Казалось, что я нахожусь на собственных похоронах и люди пришли почтить мою память.
Разве не я должна была плакать? В итоге утешала их, обнимая и хлопая по спине.
В ту ночь, вернувшись домой, я не сомкнула глаз. Паника – вот что чувствовала. Страх перед неизвестностью. Впереди была пропасть пустоты.
Я так отчаянно хотела уйти, а теперь у меня возникло желание вернуться в тюрьму, в безопасность знакомого мне места.
Полосатая рубашка, брюки, ремень, брелок для ключей. Сборы на мой последний рабочий день напоминали церемонию. Все, что я делала тем утром, было наполнено смыслом. Даже хруст гравия под ботинками, когда шла от машины ко входу в тюрьму, вызывал у меня ощущение потери, а я еще даже не ушла.
Показала пропуск надзирателю у ворот, а затем спросила:
– Вы не против, если я оставлю его себе?
Обычно обменивала пластиковый желтый диск на ключи, но теперь он должен был отправиться в шкатулку для сувениров. У меня был пропуск с номером четыре, и я очень ревностно к нему относилась.
– Конечно, нет, – сказал он, протягивая мне ключи.
В тот день время летело незаметно.
После того, как начальник тюрьмы произнес речь, я в последний раз прошлась по корпусам и попрощалась со знакомыми лицами. Это были надзиратели, которых знала много лет или совсем недолго.
Все это время я изо всех сил старалась сохранять самообладание.
Люди не хотят видеть в лидере слабость. Им нужен сильный человек, который будет их защищать. Я была и оставалась такой. Оставалась сильной до самого конца.
Пришла к вольерам, чтобы в последний раз погладить наших замечательных псов. Это была моя золотая армия. Без них мы не победили бы и в половине войн против наркотиков, которые вели.
Мой голос, должно быть, дрогнул десятки раз за эти последние часы, особенно когда я собирала содержимое своего письменного стола в картонную коробку. Так много воспоминаний! Степлер, дырокол, любимая ручка. Я даже бросила туда свою именную табличку с надписью: «Ванесса Фрейк, руководитель отдела безопасности и управления». Сотрудники считали себя обязанными привозить мне сувениры из всех экзотических мест, которые они посещали в отпуске. У меня были машущий лапой золотой кот из Китая, пластиковое лох-несское чудовище, Тадж-Махал и реликвия из пакистанской мечети.
Я аккуратно все сложила, как в тетрисе, и схватила коробку с безделушками.
– Ну что ж, ухожу, – объявила я.
Никому не могла смотреть в глаза, когда все встали из-за столов и начали аплодировать.
Держись, Ванесса, держись.
Длинные мрачные коридоры, ведущие к выходу, никогда не казались мне такими светлыми.

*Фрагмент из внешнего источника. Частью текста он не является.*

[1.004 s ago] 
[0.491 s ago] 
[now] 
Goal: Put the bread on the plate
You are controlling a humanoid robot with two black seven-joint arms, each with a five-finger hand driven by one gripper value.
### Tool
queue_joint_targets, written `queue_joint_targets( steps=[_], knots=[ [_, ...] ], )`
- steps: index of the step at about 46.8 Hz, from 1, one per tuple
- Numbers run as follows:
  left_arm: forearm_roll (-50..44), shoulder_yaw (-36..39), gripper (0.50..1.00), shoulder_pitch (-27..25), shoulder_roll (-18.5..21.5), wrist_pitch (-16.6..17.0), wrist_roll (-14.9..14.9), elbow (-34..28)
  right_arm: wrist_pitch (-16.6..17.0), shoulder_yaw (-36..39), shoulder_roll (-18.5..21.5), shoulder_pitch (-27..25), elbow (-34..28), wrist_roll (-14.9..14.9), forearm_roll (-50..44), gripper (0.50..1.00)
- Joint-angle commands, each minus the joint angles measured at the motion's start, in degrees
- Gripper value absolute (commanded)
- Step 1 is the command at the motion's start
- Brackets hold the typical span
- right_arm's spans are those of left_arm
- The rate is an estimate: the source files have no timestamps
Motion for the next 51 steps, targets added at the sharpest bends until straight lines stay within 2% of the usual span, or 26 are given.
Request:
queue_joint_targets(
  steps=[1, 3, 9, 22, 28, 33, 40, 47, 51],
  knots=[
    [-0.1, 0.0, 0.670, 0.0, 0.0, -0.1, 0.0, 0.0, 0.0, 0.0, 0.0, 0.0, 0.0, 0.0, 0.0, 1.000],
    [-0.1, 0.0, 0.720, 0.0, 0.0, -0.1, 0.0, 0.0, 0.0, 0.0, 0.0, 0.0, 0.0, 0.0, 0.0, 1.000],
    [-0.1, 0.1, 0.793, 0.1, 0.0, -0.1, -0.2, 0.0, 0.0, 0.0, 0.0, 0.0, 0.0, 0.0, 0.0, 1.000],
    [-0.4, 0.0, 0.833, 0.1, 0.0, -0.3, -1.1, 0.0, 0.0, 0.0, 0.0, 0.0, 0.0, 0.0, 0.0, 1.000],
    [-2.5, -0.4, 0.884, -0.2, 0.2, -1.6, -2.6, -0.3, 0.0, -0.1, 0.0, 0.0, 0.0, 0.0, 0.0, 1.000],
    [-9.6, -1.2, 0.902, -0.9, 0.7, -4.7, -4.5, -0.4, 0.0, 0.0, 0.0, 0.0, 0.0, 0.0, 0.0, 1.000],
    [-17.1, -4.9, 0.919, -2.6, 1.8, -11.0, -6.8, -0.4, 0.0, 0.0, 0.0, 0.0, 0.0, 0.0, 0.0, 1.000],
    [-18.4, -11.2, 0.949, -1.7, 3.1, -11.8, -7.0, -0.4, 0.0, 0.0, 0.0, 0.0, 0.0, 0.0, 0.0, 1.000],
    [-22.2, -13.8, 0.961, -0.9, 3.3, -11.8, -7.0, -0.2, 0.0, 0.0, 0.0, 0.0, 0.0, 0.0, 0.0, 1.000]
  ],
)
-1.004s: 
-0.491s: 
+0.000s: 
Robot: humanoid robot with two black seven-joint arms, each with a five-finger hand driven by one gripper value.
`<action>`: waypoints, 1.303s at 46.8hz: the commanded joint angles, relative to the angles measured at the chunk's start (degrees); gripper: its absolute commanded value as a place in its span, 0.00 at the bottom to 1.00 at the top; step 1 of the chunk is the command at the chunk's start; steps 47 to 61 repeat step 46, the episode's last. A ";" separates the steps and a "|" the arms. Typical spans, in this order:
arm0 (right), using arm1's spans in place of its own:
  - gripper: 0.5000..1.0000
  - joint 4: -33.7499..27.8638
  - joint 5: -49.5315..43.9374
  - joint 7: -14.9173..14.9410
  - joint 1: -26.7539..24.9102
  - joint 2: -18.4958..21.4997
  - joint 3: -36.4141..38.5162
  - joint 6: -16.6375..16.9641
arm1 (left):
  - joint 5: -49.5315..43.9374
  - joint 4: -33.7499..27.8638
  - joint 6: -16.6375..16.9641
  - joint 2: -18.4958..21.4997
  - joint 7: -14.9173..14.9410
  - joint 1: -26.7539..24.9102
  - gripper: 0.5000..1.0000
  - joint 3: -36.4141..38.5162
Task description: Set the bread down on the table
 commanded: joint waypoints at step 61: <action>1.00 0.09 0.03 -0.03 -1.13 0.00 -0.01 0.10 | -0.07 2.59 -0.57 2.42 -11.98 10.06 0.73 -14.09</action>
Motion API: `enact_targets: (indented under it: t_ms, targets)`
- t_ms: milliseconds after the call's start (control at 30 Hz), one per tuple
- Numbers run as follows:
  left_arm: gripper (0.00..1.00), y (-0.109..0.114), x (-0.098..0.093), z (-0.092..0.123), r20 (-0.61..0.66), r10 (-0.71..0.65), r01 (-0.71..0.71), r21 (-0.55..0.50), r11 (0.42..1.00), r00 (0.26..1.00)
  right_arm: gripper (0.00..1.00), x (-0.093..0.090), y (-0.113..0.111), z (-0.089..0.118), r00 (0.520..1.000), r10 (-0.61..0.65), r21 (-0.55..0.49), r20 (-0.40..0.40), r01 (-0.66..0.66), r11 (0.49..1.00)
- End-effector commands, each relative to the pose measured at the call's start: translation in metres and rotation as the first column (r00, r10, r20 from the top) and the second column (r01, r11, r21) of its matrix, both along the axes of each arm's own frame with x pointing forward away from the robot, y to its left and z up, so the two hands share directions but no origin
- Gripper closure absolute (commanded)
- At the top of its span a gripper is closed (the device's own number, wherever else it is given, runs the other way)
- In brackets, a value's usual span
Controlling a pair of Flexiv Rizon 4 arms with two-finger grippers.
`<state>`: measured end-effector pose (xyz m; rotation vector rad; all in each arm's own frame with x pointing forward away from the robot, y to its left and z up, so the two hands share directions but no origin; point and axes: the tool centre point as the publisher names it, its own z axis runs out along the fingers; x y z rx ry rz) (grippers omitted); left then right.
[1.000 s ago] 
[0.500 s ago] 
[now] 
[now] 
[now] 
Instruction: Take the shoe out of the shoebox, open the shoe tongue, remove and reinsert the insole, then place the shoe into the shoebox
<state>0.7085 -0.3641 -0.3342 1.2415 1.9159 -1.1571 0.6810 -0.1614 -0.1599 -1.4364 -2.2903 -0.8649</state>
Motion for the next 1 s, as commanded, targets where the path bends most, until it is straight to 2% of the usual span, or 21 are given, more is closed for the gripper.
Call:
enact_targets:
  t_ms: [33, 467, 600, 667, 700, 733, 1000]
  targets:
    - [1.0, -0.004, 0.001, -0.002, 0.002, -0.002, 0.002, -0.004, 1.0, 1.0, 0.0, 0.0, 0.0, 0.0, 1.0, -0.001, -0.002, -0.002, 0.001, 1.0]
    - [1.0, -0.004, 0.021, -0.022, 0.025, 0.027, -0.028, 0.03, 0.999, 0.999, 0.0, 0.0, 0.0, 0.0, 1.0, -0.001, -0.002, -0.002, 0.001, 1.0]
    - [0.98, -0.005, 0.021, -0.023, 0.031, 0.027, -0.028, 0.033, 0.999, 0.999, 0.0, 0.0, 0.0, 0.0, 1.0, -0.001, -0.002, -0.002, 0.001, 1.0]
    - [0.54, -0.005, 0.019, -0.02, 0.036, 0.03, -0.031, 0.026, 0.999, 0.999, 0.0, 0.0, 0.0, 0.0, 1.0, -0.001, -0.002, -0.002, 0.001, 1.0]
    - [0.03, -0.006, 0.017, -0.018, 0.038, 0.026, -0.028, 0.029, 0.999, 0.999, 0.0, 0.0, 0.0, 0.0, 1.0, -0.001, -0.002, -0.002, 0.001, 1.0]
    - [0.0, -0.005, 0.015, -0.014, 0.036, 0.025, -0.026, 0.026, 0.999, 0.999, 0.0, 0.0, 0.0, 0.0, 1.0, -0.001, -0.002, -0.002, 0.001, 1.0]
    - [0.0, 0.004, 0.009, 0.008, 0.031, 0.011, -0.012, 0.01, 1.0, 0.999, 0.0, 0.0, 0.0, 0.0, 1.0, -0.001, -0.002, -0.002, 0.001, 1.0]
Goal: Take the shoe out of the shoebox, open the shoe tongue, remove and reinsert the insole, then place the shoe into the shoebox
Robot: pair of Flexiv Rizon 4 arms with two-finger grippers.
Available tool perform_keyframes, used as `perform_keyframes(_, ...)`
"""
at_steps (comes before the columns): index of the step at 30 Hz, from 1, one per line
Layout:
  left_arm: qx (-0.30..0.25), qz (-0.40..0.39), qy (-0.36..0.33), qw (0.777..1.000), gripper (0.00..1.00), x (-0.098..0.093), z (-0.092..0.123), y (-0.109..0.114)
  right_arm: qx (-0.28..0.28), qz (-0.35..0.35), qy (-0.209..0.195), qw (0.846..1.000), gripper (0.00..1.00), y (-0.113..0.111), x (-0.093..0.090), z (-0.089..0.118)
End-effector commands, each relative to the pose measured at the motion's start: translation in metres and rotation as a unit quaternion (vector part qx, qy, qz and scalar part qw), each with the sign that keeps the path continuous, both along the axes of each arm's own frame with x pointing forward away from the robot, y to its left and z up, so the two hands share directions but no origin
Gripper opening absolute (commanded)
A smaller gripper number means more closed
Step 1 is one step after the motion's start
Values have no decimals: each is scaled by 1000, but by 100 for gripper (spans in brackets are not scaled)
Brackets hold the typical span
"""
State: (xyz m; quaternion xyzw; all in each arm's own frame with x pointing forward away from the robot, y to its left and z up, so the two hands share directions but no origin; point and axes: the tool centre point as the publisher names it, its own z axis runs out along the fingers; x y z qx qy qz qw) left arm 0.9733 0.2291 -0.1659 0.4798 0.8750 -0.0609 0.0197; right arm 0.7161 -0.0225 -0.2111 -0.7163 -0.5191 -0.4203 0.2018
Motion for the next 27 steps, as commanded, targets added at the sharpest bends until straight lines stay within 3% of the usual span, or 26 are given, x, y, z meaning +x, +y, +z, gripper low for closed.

Они как будто были освещены прожектором, указывая мне путь наружу. Думаю, это ощущение было связано с тем, что все провожали меня взглядом. Я была в центре внимания, хотя к этому не привыкла и не чувствовала себя комфортно.
– Пока, ребята! – сказала я в своей обычной сдержанной манере и в последний раз махнула рукой.